Melaleuca linariifolia
paper bark tree

Also called Snow-in-Summer and narrow leaved paperbark. This is another Melaleuca native of Australia that can grow in our area. It has Rosemary needle-like leaves and foliage is gray green. Flowers resemble bottle brush form but bloom is generally white. It can bloom sporadically throught the year, but main season is generally summer. The cultivar 'Snowstorm' flowers densly and is a dwarf version of the species. Bees and pollinators favor this flower. Young tree form is whispy and graceful, but becomes more brocolli shaped over time as trunk thickens.

Full sun is preferred but it can take some light shade. Useful for creating screening and wind breaks on a property. Essential oils made from this tree have a nutmeg scent and it shares antibacterial properties like its close relative the Tea tree Melaleuca.

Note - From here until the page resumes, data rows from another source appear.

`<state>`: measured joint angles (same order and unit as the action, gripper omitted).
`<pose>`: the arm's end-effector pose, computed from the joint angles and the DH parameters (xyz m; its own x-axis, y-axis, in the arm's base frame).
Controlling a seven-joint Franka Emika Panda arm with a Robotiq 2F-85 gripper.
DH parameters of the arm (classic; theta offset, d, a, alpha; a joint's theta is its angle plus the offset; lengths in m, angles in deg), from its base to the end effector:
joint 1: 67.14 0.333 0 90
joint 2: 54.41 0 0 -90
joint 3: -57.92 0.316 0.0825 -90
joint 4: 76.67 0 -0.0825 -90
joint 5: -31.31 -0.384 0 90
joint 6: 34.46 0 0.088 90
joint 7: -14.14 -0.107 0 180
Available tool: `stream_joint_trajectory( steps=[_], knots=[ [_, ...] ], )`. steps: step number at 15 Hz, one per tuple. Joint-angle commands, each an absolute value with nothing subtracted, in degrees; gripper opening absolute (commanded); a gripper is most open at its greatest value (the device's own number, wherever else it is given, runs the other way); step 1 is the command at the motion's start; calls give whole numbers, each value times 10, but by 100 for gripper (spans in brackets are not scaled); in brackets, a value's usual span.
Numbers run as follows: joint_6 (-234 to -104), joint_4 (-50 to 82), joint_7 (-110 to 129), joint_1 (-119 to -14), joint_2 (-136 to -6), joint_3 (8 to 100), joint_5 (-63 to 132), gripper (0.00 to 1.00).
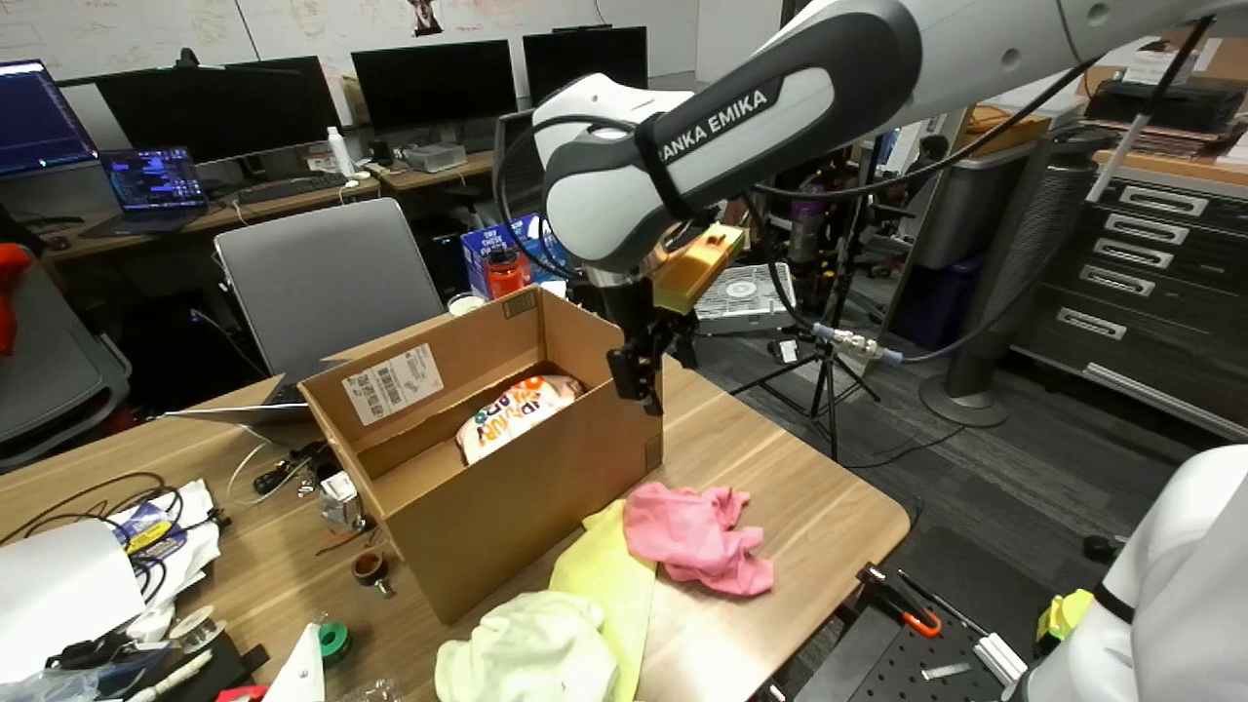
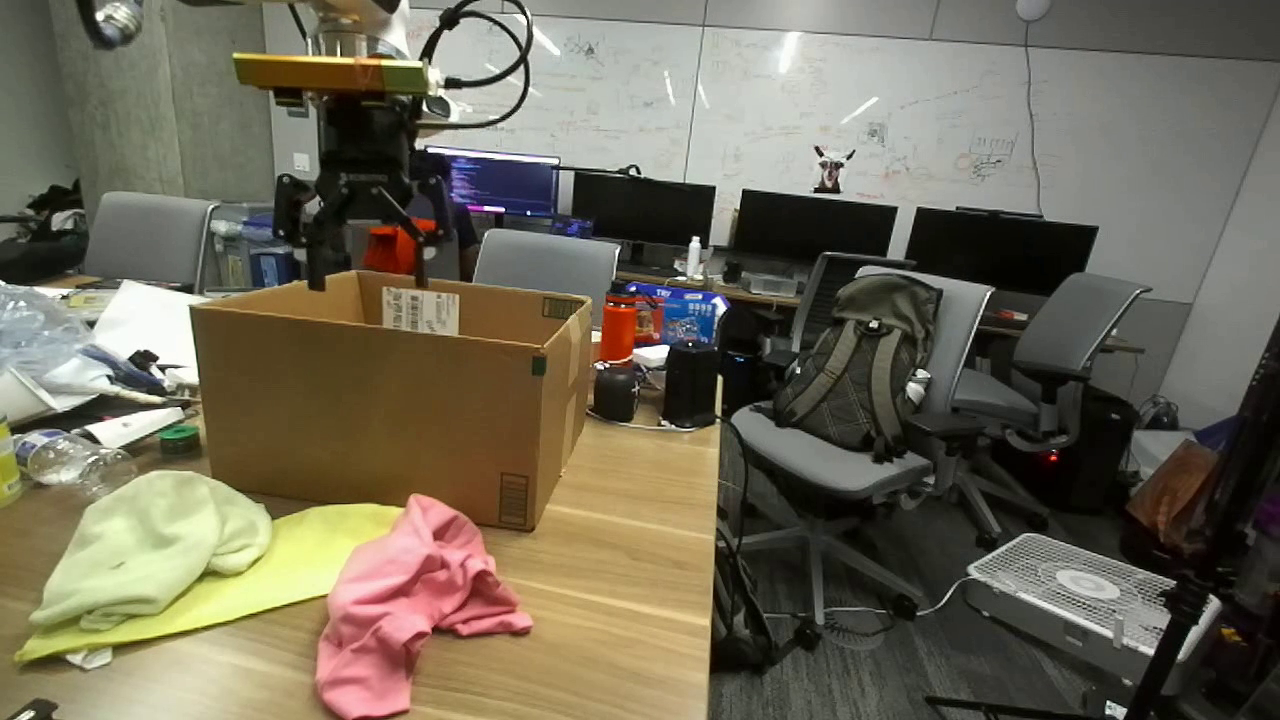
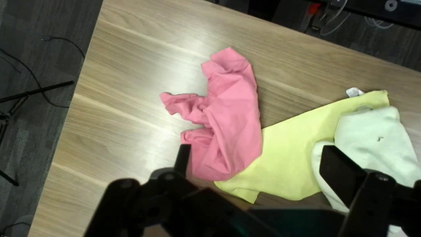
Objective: Put two of the cloths into the box.
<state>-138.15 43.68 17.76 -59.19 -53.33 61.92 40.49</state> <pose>0.5001 0.0924 0.4089 0.9136 0.2952 -0.2796 0.3390 -0.9327 0.1231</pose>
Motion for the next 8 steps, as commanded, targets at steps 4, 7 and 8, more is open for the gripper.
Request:
stream_joint_trajectory(
  steps=[4, 7, 8],
  knots=[
    [-1447, 503, 211, -588, -514, 647, 376, 100],
    [-1474, 523, 212, -583, -515, 659, 374, 100],
    [-1486, 530, 210, -581, -516, 663, 374, 100]
  ],
)
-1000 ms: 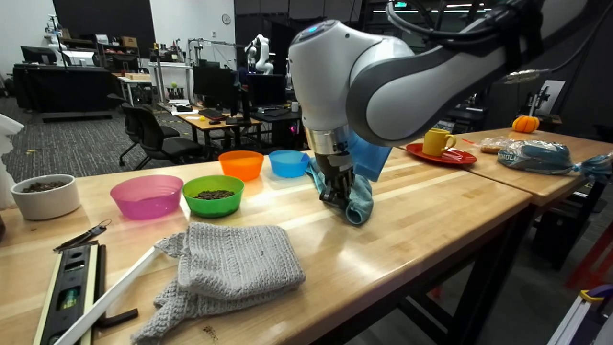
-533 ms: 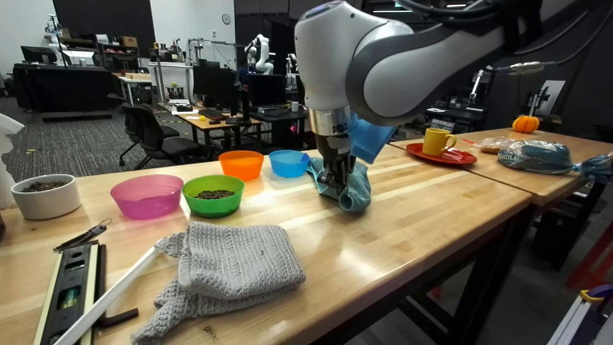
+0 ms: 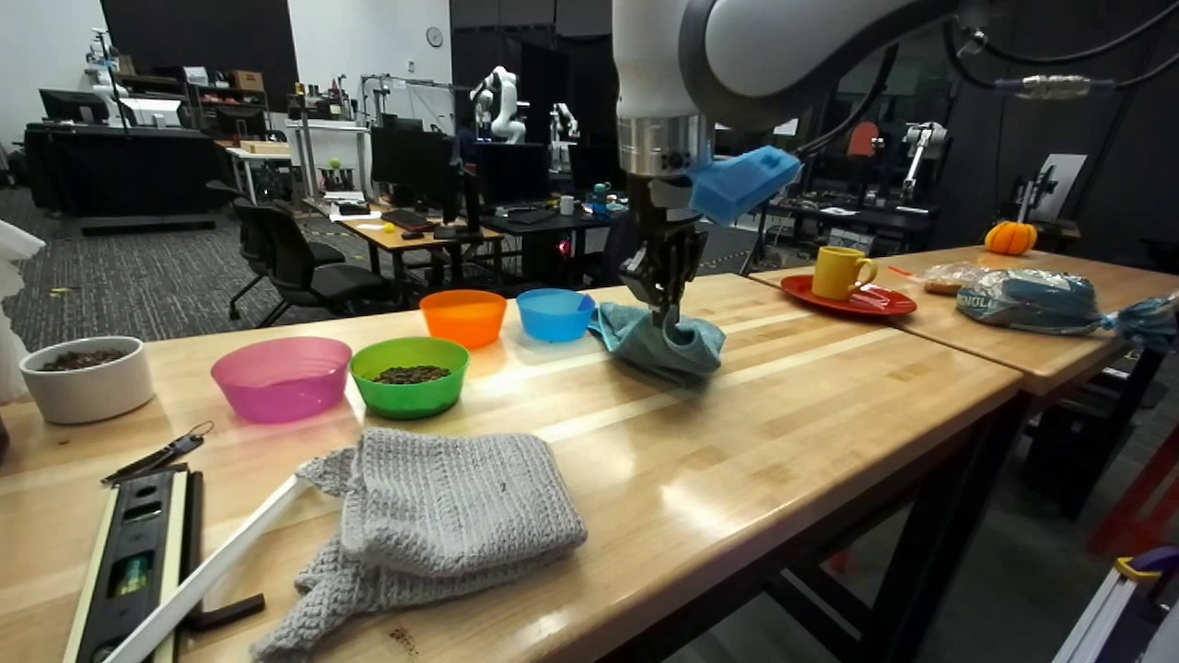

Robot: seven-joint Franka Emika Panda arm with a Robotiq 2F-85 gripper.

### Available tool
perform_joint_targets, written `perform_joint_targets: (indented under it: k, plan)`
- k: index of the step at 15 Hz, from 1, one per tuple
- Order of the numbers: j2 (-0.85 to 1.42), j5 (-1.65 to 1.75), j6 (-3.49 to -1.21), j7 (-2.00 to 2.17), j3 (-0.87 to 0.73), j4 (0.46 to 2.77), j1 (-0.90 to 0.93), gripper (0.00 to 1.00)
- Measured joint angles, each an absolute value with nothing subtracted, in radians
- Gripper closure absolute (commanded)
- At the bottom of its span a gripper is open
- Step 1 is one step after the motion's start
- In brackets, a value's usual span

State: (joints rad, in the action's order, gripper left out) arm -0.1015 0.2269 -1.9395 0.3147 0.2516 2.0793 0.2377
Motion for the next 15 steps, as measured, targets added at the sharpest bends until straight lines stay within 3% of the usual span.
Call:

Like the other Melaleucas, this tree has spongy bark that often sheds in strips. Although this tree is not fussy about soil or wind, it is prone to laying over in sandy soil as it gets larger. Recommend staking the first few years after planting or keeping tree form balanced with selective pruning to avoid sprawling shrub. Growth is moderate and is a good choice near power lines.

Maximum height
15-30 feet
10-20 feet wide

Life Span
60+ years

Criteria for Ranking

1 (low) - 5 (high)

Drought Tolerance after first year establishment 5
Wind Tolerance 3*
Frost Tolerance 5
Surface Roots/Sidewalk Lifting 5
Power Lines Proximity

5 (good choice)
Cost/Maintenance 4*
Disease Resistance/Hardiness 5
*note asterisk denote species will be shaped by a prevailing wind. Single trunk trained trees need more protection than multi-trunk to grow straight.
*note species needs some shaping to create single trunk specimen. Paperbark trees naturally grow as multitrunk without pruning.

Location Have not spotted a street Melaleuca linariifolia in Marina, but have seen cultivars in a few backyards waving over fences.